(2024/12/20 12:00)
航空宇宙産業は工作機械に対する要求が最も厳しい業界の一つ。牧野フライス製作所は形状が複雑で高価な素材も多い航空機部品を高精度に加工するマシニングセンター(MC)を納めてきた。一方、製造業では慢性的な人手不足で省人化や生産性向上への対応が強く求められている。こうした複雑な要求に製品開発力で応え、先行き不透明な市場環境で航空機部品の加工需要を深掘りする。
「加工対象物(ワーク)と主軸の接近性が高く複雑な加工形状に対応できる」。牧野フライス製作所の金谷潤執行役員は新たに開発した5軸制御横型MC「a500iR」の特徴をこう強調する。
ワークを搭載するテーブルの垂直方向の回転軸の旋回範囲を広く確保するなどして、ワークに主軸を近づけて加工する接近性を向上。航空機エンジン部品のブリスクやインペラなどの複雑な加工形状にも対応しやすくした。
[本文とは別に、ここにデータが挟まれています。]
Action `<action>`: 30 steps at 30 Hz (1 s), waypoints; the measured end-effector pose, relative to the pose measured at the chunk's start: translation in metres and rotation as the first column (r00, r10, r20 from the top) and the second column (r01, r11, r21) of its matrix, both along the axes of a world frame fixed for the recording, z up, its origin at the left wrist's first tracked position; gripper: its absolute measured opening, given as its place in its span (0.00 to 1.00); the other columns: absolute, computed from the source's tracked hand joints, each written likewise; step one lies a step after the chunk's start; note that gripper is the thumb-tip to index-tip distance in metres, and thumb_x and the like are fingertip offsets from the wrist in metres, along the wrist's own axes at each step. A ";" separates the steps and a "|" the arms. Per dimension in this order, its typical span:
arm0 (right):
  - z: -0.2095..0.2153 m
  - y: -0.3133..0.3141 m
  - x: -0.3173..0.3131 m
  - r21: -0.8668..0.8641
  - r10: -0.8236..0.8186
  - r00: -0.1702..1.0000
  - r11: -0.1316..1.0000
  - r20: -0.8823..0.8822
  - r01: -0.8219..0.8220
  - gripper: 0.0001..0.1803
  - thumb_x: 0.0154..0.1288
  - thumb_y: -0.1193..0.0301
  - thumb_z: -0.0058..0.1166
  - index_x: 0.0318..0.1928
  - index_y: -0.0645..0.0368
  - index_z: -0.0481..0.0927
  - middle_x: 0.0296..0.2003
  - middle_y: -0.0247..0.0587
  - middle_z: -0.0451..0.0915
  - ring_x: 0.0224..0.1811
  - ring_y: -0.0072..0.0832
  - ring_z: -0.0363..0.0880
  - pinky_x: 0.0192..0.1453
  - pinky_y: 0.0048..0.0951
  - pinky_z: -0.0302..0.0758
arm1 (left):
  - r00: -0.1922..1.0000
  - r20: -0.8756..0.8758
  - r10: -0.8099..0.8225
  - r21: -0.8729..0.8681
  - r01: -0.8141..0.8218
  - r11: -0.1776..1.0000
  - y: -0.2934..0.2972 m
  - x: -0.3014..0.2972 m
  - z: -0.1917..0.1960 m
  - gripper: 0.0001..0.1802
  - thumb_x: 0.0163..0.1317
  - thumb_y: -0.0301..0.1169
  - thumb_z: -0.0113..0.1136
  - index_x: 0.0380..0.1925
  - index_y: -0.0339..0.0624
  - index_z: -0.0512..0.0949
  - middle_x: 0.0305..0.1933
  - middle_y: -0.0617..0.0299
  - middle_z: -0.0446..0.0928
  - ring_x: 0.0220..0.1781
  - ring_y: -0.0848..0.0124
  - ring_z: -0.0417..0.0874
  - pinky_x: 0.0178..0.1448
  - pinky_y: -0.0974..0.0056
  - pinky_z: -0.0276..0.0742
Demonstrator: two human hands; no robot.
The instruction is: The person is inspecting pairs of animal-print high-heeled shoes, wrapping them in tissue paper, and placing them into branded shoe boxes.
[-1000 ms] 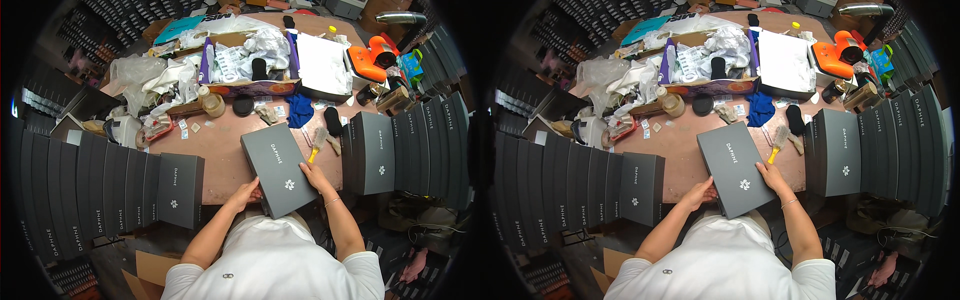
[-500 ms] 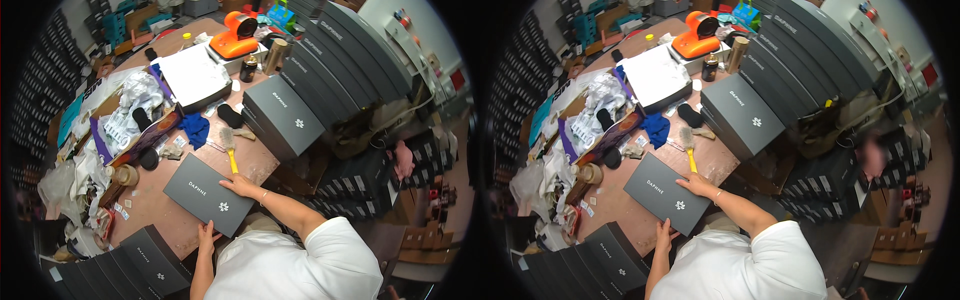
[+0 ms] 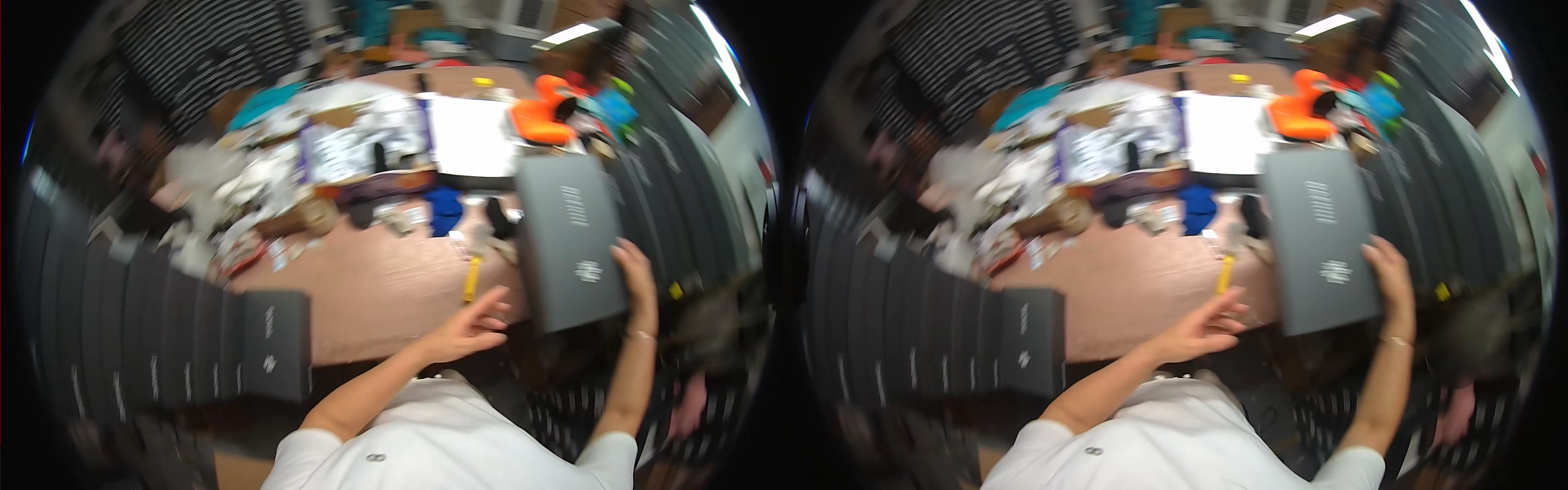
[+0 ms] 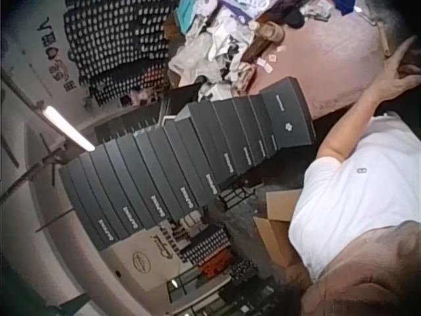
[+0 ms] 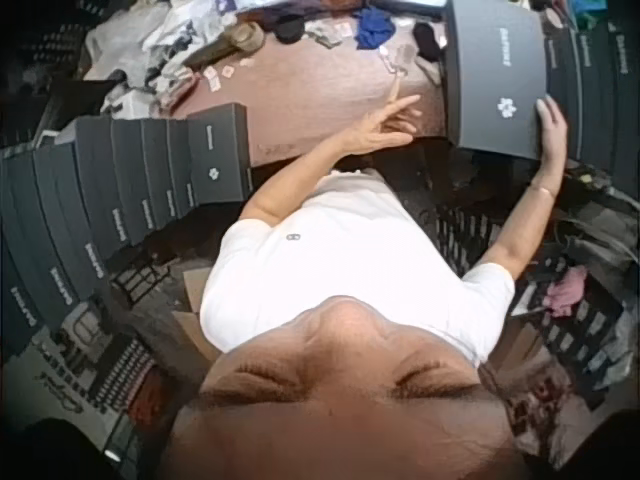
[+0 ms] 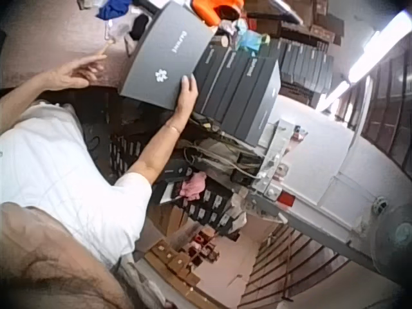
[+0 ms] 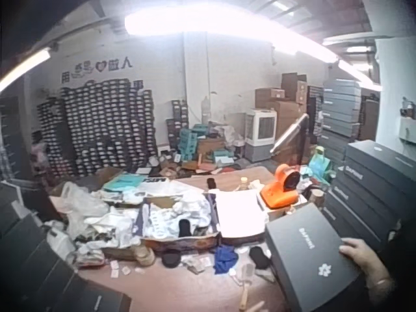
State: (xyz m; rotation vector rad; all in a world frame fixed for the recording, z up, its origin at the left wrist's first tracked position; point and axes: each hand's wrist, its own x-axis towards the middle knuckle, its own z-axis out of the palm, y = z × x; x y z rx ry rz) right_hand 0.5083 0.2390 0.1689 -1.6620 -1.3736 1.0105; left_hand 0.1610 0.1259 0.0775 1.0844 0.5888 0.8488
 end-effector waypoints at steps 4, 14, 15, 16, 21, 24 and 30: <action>0.005 0.005 0.001 0.537 -0.179 0.984 0.828 -0.020 0.162 0.16 0.69 0.67 0.50 0.53 0.60 0.77 0.46 0.39 0.80 0.44 0.24 0.79 0.48 0.25 0.74 | 0.938 -0.210 0.277 0.011 -0.281 0.960 -0.037 0.000 -0.053 0.32 0.64 0.27 0.59 0.68 0.45 0.61 0.57 0.58 0.71 0.53 0.74 0.75 0.59 0.67 0.73; -0.237 -0.179 -0.430 -0.401 0.596 0.413 0.161 -0.688 -0.902 0.43 0.63 0.59 0.61 0.71 0.58 0.52 0.56 0.49 0.70 0.54 0.34 0.73 0.50 0.37 0.77 | 0.025 -0.316 0.948 0.153 -0.985 0.077 -0.182 -0.188 -0.081 0.22 0.68 0.31 0.56 0.59 0.36 0.68 0.50 0.58 0.74 0.47 0.73 0.78 0.52 0.68 0.76; -0.251 -0.197 -0.464 -0.473 0.520 0.483 0.163 -0.705 -0.866 0.51 0.59 0.57 0.66 0.72 0.57 0.46 0.56 0.52 0.69 0.56 0.38 0.72 0.52 0.42 0.75 | -0.006 -0.312 0.950 0.162 -0.986 0.047 -0.194 -0.204 -0.071 0.22 0.68 0.30 0.56 0.59 0.36 0.68 0.51 0.57 0.74 0.47 0.73 0.78 0.53 0.68 0.76; -0.261 -0.213 -0.494 -0.499 0.482 0.555 0.252 -0.678 -0.829 0.53 0.57 0.57 0.67 0.72 0.58 0.45 0.56 0.53 0.69 0.56 0.39 0.71 0.52 0.42 0.75 | -0.067 -0.343 0.937 0.208 -0.978 0.006 -0.208 -0.220 -0.069 0.21 0.67 0.29 0.56 0.59 0.35 0.69 0.52 0.57 0.73 0.47 0.73 0.78 0.53 0.68 0.76; -0.301 -0.242 -0.541 -0.491 0.283 0.730 0.586 -0.622 -0.645 0.45 0.47 0.62 0.74 0.58 0.64 0.57 0.47 0.48 0.70 0.48 0.34 0.73 0.47 0.35 0.75 | -0.244 -0.665 0.706 0.493 -0.853 0.170 -0.260 -0.289 -0.075 0.25 0.64 0.32 0.61 0.59 0.34 0.69 0.54 0.53 0.72 0.55 0.66 0.75 0.55 0.65 0.75; -0.285 -0.200 -0.504 -0.463 0.232 0.686 0.587 -0.690 -0.664 0.27 0.46 0.67 0.74 0.39 0.61 0.68 0.31 0.34 0.69 0.33 0.22 0.70 0.36 0.25 0.74 | -0.304 -0.798 0.520 0.527 -0.771 0.358 -0.272 -0.308 -0.121 0.32 0.60 0.39 0.63 0.59 0.32 0.68 0.59 0.41 0.70 0.60 0.50 0.73 0.62 0.54 0.70; -0.271 -0.100 -0.350 -0.527 0.246 0.842 0.686 -0.480 -0.501 0.22 0.56 0.66 0.67 0.44 0.67 0.74 0.36 0.40 0.78 0.36 0.24 0.77 0.41 0.25 0.76 | 0.390 -0.710 0.586 0.010 -0.827 0.562 -0.168 -0.212 -0.225 0.34 0.57 0.47 0.65 0.52 0.27 0.72 0.49 0.46 0.78 0.49 0.58 0.80 0.54 0.58 0.75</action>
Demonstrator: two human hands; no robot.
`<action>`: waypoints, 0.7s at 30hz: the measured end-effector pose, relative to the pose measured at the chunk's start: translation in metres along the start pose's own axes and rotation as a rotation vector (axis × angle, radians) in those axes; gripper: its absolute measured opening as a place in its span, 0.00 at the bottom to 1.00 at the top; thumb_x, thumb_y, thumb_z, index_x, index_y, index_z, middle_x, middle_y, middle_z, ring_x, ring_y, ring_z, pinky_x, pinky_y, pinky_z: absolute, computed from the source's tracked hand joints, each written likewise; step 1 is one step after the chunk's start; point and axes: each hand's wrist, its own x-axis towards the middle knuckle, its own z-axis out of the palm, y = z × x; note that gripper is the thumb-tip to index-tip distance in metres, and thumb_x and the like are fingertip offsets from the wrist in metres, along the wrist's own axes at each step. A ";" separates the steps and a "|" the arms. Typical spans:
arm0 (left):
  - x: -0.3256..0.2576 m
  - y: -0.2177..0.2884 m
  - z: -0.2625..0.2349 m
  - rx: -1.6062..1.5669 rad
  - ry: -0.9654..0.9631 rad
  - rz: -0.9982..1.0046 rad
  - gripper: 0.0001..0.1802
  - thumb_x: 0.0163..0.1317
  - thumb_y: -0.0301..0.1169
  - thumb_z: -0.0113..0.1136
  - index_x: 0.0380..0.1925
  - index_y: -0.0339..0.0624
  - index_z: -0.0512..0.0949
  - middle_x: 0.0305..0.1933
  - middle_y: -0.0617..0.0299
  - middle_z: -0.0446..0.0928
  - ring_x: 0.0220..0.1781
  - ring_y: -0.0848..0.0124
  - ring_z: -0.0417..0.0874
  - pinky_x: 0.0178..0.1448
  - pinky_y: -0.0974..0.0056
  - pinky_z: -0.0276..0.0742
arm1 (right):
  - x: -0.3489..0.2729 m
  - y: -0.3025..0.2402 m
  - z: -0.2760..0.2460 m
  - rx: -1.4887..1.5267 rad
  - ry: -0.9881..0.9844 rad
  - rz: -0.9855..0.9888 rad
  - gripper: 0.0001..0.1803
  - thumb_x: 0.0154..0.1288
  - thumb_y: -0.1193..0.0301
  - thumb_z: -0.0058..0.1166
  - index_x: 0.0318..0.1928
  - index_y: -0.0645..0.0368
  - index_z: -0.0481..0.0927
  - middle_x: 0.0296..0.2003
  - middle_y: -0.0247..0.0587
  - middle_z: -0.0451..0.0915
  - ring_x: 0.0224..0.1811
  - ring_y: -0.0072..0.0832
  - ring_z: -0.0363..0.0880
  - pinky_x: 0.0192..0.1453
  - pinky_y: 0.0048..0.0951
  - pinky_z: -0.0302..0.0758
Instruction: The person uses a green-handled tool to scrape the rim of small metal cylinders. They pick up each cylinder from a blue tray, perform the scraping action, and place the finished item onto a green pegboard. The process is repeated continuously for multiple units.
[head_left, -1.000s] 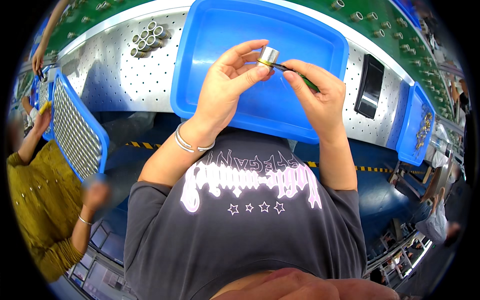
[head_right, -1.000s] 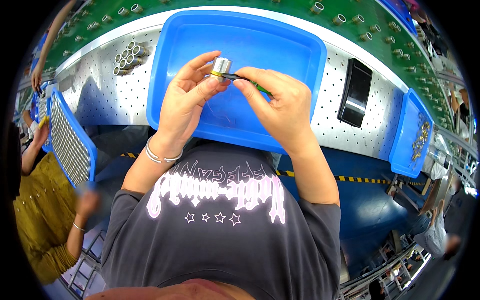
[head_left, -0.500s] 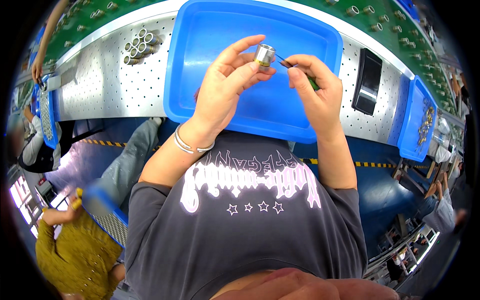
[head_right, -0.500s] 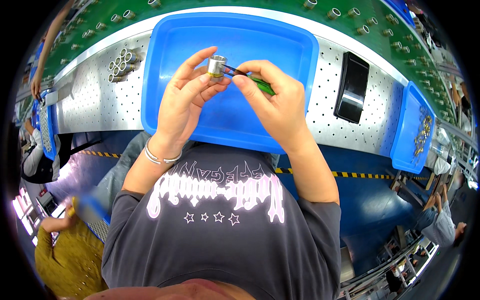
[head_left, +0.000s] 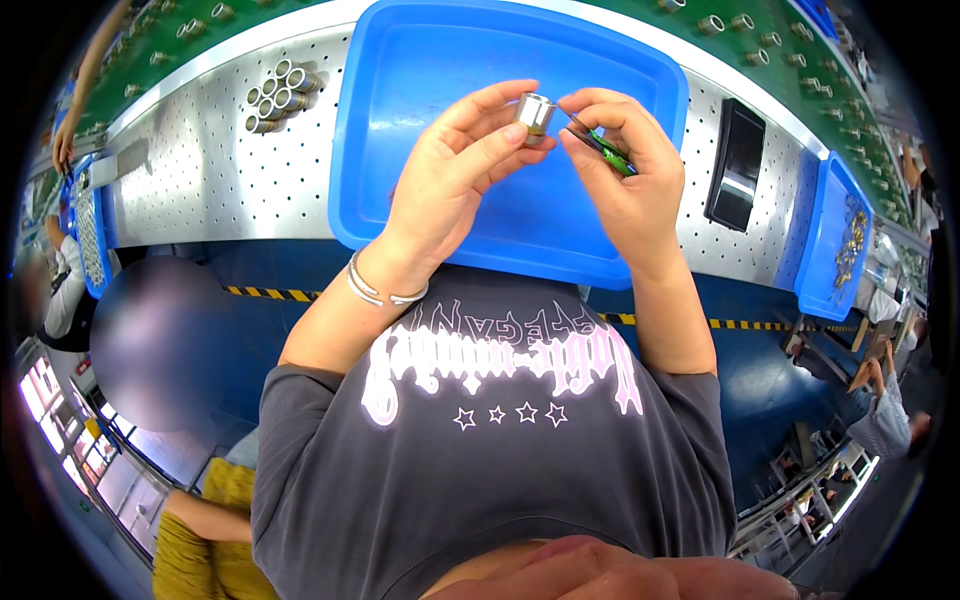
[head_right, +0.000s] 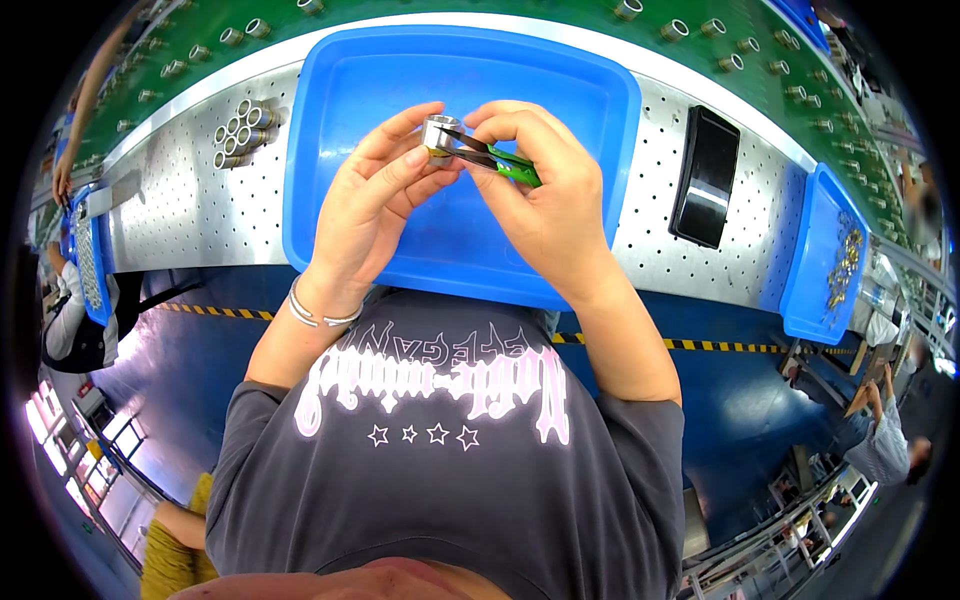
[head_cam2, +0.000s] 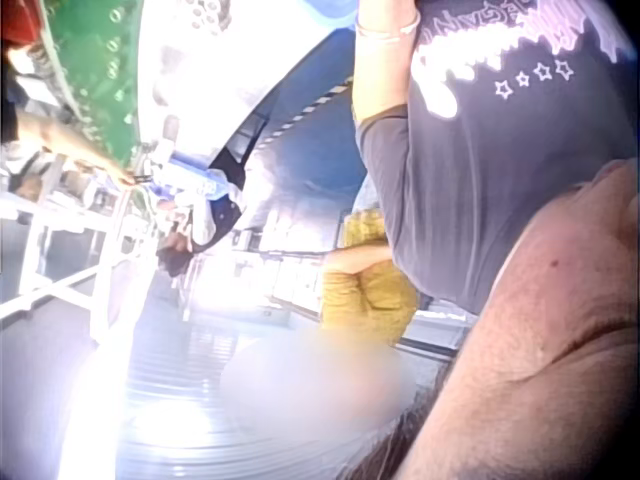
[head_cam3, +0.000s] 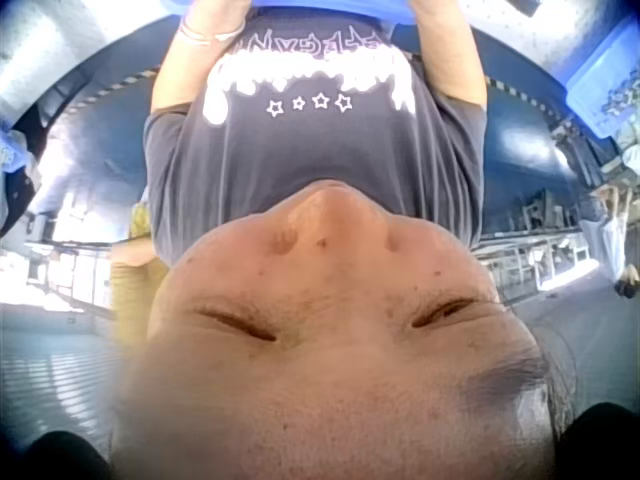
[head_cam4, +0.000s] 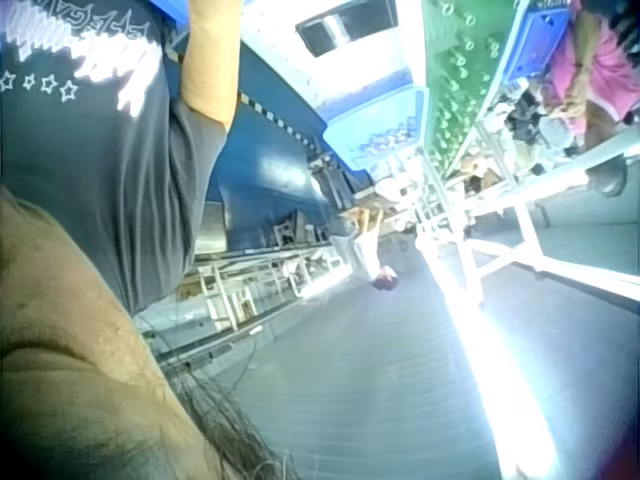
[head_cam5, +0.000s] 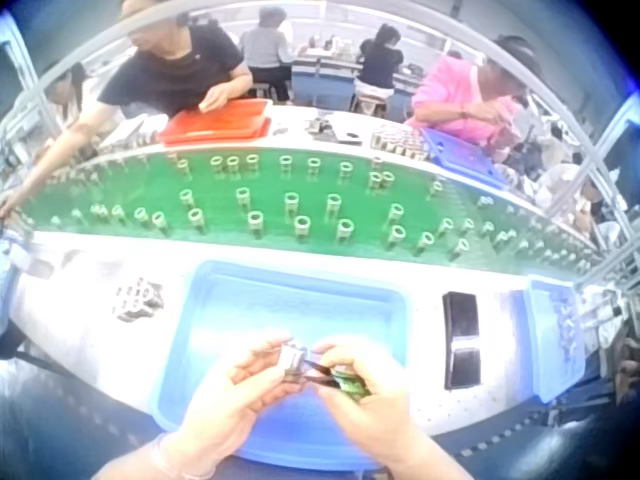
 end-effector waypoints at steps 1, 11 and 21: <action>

新型機では垂直方向の軸付近にテーブルユニットの重心がくる軸構造や高剛性な機械構造などを採用。加工が難しいチタンやインコネル、アルミニウムといった素材の航空機部品でも高い加工精度や能率を実現した。
主軸では毎分1万4000回転の最高回転速度に達するまでの時間を従来比25%短縮し、高速回転時の出力を同40%高めた。非切削時間と切削時間を共に短縮し、アルミの削り出し加工などで生産性の向上に貢献する。
またワークの最大寸法を直径で同30%増の900ミリメートル、高さで同50%増の600ミリメートル、積載量も同2・7倍の400キログラムに拡大。直径900ミリメートルのワークを加工する場合に提案していた同社従来機と比べて設置面積を50%削減でき、単位面積当たりの生産性も高めた。
人手不足には作業負担の軽減で応える。接近性の向上で複雑な加工形状に対応できる範囲が広がり、複数の機械で加工していた工程を1台に集約しやすくした。ワークを取り付けて機内に供給するパレットの向きを、段取り時は水平、加工時は垂直に向きを変えられる独自機構を採用。宮崎正太郎社長は「段取りには人による作業が必要だが、工程集約や水平段取りで負担を減らせる」と話す。
段取り作業の削減は人を介さずに加工する自動化の範囲を広げる。新型機では自動工具交換装置に収納できる工具本数を同50%増の90本に増強した。宮崎社長は「夜間や週末などに長時間の連続無人運転にも対応できる」と力を込める。
牧野フライス製作所は2024年4―9月期の航空機向けの受注が前年同期比55%増加し、25年3月期の全体の受注計画を従来比125億円増の2275億円に上方修正する一因となった。一方、25年はトランプ米次期大統領の政策が本格化し、市場の先行きに不透明感が増している。
同社は9月に米シカゴで開かれた国際製造技術展(IMTS)でa500iRを世界初出展。11月に都内で開催された日本国際工作機械見本市(JIMTOF)でも航空機部品のデモ加工を披露した。新型機は25年2月の出荷を予定し、受注の底上げが期待される。